Opinion: Please, tax us!

Time to find new revenue to keep Alaska a wonderful place to raise families.

  • Tuesday, April 16, 2019 10:23pm
  • Opinion

I represent Growing Alaskan Leaders, a group of over 100 parents who live and work in Alaska and who deeply love this state. We value diversity and personal freedom, and we know that helping each other is the Alaska way of life.
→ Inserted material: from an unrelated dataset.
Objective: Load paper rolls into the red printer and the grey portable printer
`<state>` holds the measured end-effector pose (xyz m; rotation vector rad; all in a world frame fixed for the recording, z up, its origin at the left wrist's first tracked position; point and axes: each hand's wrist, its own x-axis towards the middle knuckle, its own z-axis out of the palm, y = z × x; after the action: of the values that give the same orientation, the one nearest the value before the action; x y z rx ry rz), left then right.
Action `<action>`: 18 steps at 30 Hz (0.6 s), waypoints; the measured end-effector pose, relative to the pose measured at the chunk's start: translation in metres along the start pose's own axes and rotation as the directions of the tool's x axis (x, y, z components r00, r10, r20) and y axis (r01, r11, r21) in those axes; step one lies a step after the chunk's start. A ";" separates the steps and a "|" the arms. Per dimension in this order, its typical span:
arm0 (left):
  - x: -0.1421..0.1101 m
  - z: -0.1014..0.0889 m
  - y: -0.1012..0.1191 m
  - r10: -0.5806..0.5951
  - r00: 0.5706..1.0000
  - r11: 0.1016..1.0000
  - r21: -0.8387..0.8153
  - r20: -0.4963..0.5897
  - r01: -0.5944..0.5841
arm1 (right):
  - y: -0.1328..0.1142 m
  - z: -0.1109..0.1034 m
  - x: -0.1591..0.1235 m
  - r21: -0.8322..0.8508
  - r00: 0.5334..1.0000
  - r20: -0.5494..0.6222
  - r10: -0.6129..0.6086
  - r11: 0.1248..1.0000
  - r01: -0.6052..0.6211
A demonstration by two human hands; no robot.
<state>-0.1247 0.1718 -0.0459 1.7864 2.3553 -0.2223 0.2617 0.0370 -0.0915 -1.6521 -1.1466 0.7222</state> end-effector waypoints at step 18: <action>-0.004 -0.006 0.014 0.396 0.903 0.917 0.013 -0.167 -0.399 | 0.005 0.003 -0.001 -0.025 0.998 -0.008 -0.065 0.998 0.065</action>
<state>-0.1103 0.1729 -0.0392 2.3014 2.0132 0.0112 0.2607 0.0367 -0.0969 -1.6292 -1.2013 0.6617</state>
We want an Alaska we can live in, raise our children in, and that will be even better for our children than it has been for us.

We are deeply concerned about the budget proposed by Gov. Mike Dunleavy and the effect it would have not only on our children, but on our communities and the Alaska that we love. We know we are in a difficult fiscal situation — a recession with 39 straight months of job losses, and only a small amount left in the Constitutional Budget Reserve.
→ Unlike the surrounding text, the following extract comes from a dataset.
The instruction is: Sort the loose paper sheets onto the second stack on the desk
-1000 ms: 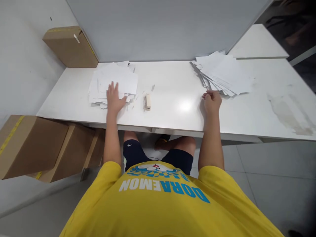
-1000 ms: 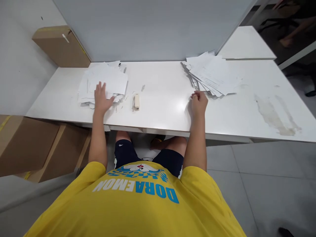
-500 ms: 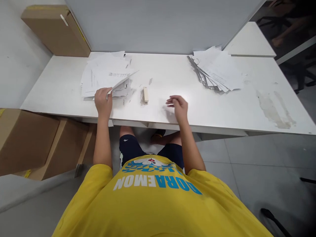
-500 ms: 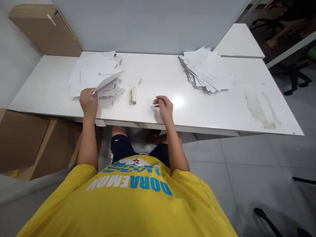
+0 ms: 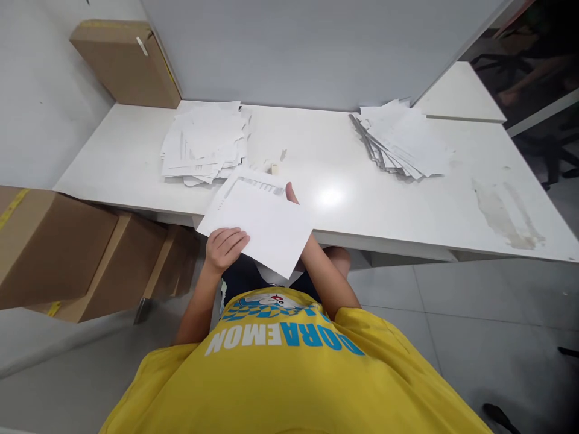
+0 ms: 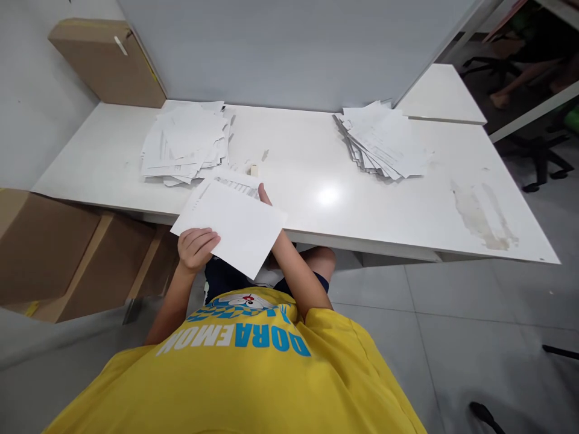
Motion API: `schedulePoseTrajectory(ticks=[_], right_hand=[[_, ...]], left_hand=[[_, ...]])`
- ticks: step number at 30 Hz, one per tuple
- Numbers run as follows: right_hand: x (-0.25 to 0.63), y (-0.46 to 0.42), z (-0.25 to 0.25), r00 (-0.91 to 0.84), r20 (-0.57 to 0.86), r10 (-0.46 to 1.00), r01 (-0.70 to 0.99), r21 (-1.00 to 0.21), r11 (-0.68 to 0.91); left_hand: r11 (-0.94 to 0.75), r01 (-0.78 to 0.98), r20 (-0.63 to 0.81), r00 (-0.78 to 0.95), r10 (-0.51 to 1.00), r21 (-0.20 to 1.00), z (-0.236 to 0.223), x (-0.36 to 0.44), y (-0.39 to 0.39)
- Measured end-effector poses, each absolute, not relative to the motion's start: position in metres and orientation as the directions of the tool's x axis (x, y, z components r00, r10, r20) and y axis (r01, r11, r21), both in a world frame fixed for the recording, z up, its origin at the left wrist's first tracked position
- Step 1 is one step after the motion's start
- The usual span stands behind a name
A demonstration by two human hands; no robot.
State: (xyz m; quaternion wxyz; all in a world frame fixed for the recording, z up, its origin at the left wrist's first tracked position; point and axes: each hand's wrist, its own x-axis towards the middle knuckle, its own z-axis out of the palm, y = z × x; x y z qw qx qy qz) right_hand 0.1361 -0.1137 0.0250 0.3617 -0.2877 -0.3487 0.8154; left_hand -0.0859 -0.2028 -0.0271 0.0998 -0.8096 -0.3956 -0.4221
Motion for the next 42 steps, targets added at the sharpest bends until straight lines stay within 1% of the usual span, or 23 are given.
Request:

As a result, we strongly support taking a different approach.

Specifically, we believe we need new revenue to fund state government, including instituting a progressive income tax (which would be less harmful to families with children than cutting the PFD would be), and reexamining our oil tax credit system. Alaska offers so much to us and our families but we know it does not come for free. Not only do we want services for ourselves but we, as a group of Alaska families, strongly believe that all families and Alaskans should have access to those services.
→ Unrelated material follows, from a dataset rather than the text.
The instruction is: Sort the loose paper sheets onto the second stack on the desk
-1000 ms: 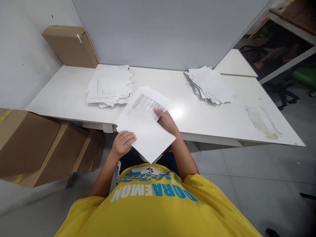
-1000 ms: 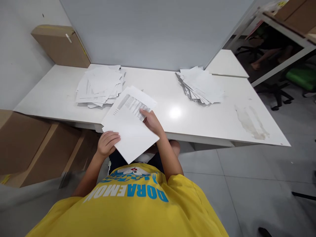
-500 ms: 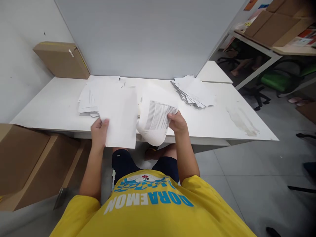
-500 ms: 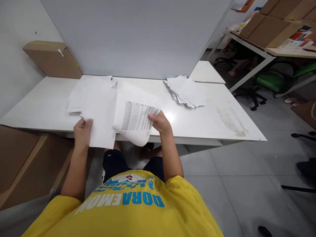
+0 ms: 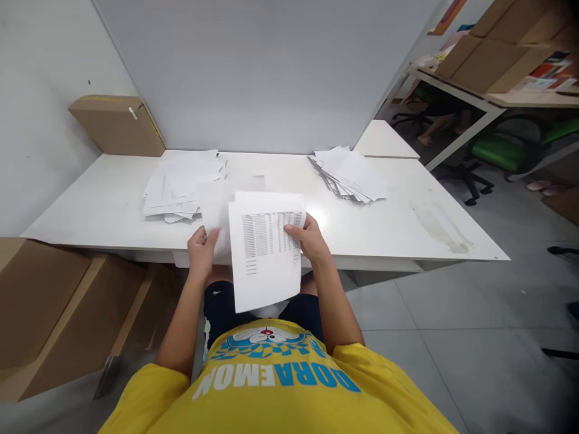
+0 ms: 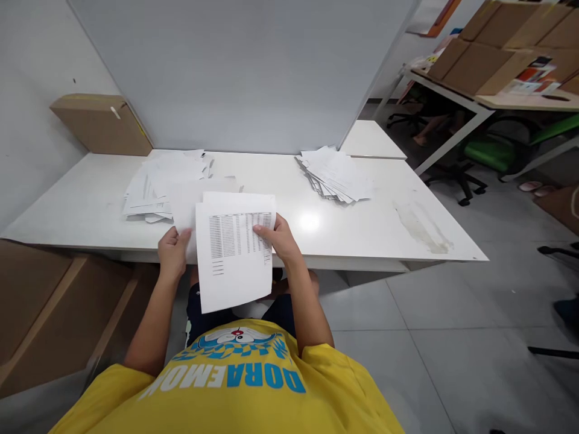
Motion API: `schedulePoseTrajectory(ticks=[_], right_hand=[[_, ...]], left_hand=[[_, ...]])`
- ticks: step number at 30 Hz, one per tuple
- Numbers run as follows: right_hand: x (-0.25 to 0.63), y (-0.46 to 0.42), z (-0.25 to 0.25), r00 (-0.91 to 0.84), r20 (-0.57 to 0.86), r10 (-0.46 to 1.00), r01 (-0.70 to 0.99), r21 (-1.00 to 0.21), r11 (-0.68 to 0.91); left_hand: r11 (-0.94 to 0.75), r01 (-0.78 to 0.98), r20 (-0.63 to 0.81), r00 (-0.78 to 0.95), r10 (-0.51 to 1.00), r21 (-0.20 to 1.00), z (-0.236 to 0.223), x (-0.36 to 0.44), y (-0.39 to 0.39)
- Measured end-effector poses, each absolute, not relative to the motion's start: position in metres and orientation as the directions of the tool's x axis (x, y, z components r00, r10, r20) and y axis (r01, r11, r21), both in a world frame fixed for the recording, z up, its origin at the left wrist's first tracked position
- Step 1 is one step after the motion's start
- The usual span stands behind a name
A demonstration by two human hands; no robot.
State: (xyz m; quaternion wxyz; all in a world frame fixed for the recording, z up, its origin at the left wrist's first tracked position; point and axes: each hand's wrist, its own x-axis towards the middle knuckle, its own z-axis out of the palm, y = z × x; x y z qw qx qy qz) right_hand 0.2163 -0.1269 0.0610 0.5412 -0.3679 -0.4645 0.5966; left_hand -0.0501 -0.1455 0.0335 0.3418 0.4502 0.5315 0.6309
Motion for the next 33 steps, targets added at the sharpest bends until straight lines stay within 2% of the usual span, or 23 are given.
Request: schedulePoseTrajectory(ticks=[3, 7, 13, 18, 23, 29, 33], right_hand=[[0.206, -0.136, 0.065, -0.072, 0.073, 0.995, -0.265, -0.963, 0.051], [0.202, -0.145, 0.070, 0.012, 0.118, 0.993, -0.226, -0.967, 0.118], [0.205, -0.150, 0.069, -0.005, 0.124, 0.992, -0.196, -0.973, 0.120], [0.202, -0.153, 0.068, 0.043, 0.111, 0.993, -0.137, -0.984, 0.116], [0.197, -0.158, 0.067, 0.027, 0.086, 0.996, -0.133, -0.987, 0.089], [0.195, -0.161, 0.065, 0.006, 0.119, 0.993, -0.099, -0.988, 0.119], [0.197, -0.162, 0.065, -0.032, 0.125, 0.992, -0.135, -0.984, 0.120]], left_hand=[[-0.140, -0.213, 0.087, -0.242, 0.966, 0.967, 0.031, -0.029, -0.158], [-0.028, -0.341, -0.021, -0.138, 0.990, 0.940, 0.035, -0.012, -0.173], [0.007, -0.256, -0.027, -0.074, 0.997, 0.967, 0.039, -0.009, -0.185], [-0.112, -0.123, 0.094, -0.143, 0.985, 0.986, 0.034, -0.010, -0.193], [-0.159, -0.007, 0.158, -0.081, 0.984, 0.987, 0.046, -0.002, -0.201], [-0.177, 0.004, 0.177, -0.051, 0.983, 0.984, 0.051, 0.004, -0.201], [-0.172, -0.032, 0.171, -0.034, 0.985, 0.985, 0.042, 0.004, -0.199]])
[Opinion: Dunleavy presents convincing case on his budget during town hall]

This comes at a price and we are willing and wanting to pay the price. Please tax us.

We cannot have a functioning state if we are losing thousands of jobs, closing health care clinics due to the loss of federal Medicaid funds, and stripping away early childhood, K-12, health care access and social services. Our state constitution requires that we provide a free and adequate education for all children and the proposed budget would seriously undermine that requirement.

With our current funding, Alaska’s education system already is not competitive with other states. The proposed cuts to both our K-12 and university system would be devastating, and have long-term effects on our state and its residents.

Further, how well children do in school is predicted by their opportunities in the first five years of life. Currently, in a state with some of the least affordable child care and lowest preschool attendance, only 30 percent of our children are kindergarten-ready. We need to be increasing early childhood support (which research has found to have a $7-$17 return investment) rather than zeroing them out.

[Opinion: Dunleavy’s budget jeopardizes Alaska’s health and economy]

As parents of young children, we know how sensitive this period of brain development is, and how important state investment is at this age.

In addition, we are from communities all over Alaska, and stand with our sisters and brothers in rural Alaska who will be devastated by defunding the Alaska Marine Highway System, and the change to the power cost equalization fund. Children in rural Alaska deserve access to food, power and transportation, just as those in larger communities do.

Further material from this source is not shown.